As for us at the Equal Opportunities Commission, we have been advocating for legislative reforms that will protect sexual minorities from discrimination and unequal treatment. In 2014, we launched the “Study on Legislation against Discrimination on the Grounds of Sexual Orientation, Gender Identity and Intersex Status”, with the hope to provide the Government with evidence of the need to make discrimination based on gender identity and sexual orientation unlawful. The study looked into the current situation of discrimination in Hong Kong and corresponding laws in comparable jurisdictions. As part of our recommendations, we have been urging the Government to kick off public consultation on legislation as soon as possible.
Meanwhile, we have been calling for administrative reforms to meet the needs of the LGBTI communities. For example, we solicited the assistance of the Hong Kong Monetary Authority on asking retail banks to allow no title/salutation on bank statements for their LGBTI clients – after all, we should not allow ourselves to be confined by “ladies and gentlemen”, “mister” and “missus”. We also asked the Government to build more gender-neutral bathrooms in public premises.
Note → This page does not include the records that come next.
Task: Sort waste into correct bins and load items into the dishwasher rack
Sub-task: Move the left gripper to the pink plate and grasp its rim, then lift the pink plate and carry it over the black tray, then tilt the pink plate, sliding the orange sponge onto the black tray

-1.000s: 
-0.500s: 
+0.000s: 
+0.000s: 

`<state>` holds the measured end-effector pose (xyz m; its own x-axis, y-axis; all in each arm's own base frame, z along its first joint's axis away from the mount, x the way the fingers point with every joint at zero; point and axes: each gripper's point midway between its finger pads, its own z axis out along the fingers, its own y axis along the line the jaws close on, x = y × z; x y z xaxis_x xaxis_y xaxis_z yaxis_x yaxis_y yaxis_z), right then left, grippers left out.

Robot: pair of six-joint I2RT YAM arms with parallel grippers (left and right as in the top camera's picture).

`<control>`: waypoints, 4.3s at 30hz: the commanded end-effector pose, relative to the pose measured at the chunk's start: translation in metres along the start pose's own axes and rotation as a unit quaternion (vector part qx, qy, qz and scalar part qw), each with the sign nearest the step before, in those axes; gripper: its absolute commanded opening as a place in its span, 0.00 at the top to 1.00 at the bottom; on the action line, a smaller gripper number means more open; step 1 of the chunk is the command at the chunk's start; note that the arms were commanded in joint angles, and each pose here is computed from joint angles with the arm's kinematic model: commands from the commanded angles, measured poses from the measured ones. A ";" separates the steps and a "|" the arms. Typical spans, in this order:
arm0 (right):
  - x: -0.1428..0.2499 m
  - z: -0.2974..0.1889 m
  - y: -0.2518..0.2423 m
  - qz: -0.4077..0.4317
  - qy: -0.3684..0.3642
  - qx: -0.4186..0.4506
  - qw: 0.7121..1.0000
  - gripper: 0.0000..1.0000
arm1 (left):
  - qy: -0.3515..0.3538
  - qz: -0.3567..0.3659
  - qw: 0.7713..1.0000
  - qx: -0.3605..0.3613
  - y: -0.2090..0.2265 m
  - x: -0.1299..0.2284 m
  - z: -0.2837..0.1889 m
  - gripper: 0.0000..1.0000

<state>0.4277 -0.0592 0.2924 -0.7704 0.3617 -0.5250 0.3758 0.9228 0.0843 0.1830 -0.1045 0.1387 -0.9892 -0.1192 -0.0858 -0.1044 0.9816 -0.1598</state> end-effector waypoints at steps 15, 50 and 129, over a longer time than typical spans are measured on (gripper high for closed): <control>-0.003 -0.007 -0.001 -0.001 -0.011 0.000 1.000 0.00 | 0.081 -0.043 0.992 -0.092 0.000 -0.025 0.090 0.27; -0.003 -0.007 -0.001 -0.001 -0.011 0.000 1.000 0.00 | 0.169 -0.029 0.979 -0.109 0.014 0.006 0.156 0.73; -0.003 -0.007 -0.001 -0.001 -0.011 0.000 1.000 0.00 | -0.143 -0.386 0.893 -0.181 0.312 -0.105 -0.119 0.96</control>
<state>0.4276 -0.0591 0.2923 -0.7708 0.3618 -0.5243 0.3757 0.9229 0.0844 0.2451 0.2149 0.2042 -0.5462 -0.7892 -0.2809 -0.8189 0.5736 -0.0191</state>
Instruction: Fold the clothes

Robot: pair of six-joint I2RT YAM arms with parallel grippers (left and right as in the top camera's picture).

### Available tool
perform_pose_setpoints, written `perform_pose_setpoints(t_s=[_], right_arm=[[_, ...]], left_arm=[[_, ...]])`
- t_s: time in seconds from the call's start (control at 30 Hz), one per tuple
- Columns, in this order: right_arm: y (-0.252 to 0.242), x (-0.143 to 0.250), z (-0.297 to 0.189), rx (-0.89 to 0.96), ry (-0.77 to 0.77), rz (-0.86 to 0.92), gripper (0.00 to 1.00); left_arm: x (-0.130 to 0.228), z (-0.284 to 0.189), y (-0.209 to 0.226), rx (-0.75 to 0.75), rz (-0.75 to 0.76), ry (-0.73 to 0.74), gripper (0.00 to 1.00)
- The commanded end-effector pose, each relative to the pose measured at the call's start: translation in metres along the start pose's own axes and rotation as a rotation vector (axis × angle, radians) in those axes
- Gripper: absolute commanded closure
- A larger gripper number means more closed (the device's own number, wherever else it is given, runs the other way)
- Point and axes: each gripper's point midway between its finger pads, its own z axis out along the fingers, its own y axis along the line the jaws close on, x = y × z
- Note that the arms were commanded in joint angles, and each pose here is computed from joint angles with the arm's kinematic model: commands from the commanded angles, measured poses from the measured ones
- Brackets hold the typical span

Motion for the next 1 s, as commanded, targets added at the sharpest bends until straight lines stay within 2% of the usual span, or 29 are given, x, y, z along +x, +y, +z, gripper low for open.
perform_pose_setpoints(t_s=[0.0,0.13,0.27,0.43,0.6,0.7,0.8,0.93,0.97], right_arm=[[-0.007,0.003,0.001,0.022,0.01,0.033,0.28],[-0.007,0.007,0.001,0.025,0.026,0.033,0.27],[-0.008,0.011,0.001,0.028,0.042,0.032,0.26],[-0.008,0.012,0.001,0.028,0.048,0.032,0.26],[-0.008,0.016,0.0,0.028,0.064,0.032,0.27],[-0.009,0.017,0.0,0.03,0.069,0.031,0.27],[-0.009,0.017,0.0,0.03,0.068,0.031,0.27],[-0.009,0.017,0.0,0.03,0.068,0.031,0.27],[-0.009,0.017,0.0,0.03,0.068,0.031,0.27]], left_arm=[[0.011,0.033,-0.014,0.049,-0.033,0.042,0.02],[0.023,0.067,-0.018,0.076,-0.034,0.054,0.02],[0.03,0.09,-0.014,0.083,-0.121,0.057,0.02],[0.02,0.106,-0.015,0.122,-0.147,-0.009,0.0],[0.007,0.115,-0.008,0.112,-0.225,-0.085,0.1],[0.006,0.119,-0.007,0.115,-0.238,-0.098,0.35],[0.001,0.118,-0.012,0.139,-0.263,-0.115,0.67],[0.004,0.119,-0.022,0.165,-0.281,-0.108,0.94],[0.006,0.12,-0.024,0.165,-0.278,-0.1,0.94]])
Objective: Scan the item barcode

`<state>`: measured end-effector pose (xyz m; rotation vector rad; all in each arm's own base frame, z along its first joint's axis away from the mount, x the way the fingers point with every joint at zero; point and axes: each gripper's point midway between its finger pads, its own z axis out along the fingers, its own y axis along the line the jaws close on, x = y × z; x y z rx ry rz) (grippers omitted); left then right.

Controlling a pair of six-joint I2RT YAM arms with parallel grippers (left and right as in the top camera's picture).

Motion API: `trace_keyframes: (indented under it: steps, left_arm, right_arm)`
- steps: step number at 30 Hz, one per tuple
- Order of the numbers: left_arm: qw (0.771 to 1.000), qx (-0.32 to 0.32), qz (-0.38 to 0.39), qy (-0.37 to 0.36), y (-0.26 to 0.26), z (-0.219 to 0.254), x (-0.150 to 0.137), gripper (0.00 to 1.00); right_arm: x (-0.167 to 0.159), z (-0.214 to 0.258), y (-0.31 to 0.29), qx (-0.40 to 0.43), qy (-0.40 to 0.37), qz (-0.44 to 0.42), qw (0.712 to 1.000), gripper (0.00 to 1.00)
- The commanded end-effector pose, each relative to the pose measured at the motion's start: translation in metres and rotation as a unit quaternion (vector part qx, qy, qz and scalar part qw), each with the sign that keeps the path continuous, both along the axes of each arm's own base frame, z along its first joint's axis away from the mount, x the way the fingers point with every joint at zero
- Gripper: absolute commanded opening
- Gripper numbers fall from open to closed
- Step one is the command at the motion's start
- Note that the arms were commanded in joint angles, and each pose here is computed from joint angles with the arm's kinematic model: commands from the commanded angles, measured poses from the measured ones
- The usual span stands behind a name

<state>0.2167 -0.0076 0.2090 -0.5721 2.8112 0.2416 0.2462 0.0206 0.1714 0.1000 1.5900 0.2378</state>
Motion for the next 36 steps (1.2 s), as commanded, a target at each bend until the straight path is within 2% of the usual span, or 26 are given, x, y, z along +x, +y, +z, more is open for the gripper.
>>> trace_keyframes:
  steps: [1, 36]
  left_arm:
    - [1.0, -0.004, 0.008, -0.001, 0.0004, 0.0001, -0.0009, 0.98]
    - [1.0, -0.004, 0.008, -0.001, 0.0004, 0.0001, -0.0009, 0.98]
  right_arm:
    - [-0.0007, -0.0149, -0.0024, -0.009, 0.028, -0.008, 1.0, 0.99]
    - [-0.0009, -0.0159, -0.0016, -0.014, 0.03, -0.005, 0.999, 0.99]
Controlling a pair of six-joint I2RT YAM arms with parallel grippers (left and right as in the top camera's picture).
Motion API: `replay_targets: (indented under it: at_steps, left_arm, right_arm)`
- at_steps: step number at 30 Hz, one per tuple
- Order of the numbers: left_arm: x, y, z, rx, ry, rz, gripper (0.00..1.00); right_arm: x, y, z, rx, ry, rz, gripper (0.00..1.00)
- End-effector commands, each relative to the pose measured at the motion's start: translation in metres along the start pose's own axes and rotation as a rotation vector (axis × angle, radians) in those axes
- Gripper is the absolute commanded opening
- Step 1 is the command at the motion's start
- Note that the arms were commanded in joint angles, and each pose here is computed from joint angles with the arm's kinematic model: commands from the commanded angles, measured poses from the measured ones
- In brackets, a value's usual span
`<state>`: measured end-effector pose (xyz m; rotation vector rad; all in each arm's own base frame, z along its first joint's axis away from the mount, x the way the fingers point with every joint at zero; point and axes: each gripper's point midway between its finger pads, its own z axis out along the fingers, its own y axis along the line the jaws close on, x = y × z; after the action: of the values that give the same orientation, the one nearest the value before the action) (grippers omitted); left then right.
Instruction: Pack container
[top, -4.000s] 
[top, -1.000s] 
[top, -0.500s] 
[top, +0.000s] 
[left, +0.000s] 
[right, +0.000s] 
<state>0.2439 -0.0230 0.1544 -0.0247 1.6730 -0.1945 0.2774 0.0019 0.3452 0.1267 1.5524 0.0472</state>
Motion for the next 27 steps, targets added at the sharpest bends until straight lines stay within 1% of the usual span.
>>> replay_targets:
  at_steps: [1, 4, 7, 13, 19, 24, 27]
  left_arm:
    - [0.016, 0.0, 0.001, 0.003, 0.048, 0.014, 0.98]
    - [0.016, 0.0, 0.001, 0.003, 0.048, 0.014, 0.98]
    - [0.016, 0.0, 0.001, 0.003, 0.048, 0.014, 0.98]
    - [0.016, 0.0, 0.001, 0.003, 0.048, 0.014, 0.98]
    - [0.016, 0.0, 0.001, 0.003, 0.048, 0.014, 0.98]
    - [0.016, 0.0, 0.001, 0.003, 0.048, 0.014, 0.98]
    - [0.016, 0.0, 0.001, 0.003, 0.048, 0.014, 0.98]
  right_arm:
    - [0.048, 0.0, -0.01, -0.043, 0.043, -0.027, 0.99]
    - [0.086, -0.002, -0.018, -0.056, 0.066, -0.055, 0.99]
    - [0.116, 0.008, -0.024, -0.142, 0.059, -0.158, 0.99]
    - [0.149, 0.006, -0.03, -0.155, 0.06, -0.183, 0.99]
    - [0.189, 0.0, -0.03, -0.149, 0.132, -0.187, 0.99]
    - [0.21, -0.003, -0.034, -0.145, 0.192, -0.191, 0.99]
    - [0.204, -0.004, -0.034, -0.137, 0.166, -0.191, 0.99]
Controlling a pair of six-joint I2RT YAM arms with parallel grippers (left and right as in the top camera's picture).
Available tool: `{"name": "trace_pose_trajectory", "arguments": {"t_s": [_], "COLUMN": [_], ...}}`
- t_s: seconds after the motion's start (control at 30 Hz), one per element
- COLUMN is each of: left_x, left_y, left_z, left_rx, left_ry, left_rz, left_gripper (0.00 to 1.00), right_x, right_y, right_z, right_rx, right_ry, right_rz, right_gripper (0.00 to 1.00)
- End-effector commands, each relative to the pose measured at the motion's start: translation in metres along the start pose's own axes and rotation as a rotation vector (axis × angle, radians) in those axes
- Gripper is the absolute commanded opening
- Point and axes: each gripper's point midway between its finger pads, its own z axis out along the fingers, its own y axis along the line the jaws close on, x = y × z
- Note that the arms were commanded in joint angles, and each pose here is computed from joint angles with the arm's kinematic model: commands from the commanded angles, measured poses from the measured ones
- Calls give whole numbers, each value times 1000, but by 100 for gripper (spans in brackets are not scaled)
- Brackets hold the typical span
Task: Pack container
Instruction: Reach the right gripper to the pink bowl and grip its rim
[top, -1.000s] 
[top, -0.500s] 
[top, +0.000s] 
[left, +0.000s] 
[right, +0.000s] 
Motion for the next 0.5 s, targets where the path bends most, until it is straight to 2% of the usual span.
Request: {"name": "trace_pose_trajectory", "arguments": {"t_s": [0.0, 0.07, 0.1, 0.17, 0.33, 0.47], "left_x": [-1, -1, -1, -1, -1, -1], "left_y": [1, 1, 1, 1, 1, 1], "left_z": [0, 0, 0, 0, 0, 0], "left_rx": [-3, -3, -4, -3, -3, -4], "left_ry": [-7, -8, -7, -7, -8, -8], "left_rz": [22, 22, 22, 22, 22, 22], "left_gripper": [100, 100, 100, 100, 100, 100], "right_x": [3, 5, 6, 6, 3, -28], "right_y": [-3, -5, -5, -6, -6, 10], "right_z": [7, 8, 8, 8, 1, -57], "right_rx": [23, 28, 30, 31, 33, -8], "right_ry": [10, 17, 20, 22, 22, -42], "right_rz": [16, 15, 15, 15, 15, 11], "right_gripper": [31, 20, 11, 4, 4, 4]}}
Looking forward, we will keep pushing for dialogue among stakeholders and raising awareness of the importance of diversity and inclusion by working with organisations in both the public and private sectors.
To end my speech, I would like to quote Professor Dumbledore, who said the following in the light of Voldemort’s return:
“We are only as strong as we are united, as weak as we are divided…we can fight it only by showing an equally strong bond of friendship and trust. Differences of habit and language are nothing at all if our aims are identical and our hearts are open.”
Friends and allies, in combating the evil forces of discrimination, hatred and prejudice, our unity and concerted efforts will be crucial. I look forward to greater collaboration with all of you as the battle for equality goes on.
Thank you for having me today, and I wish all of you an enjoyable and rewarding evening.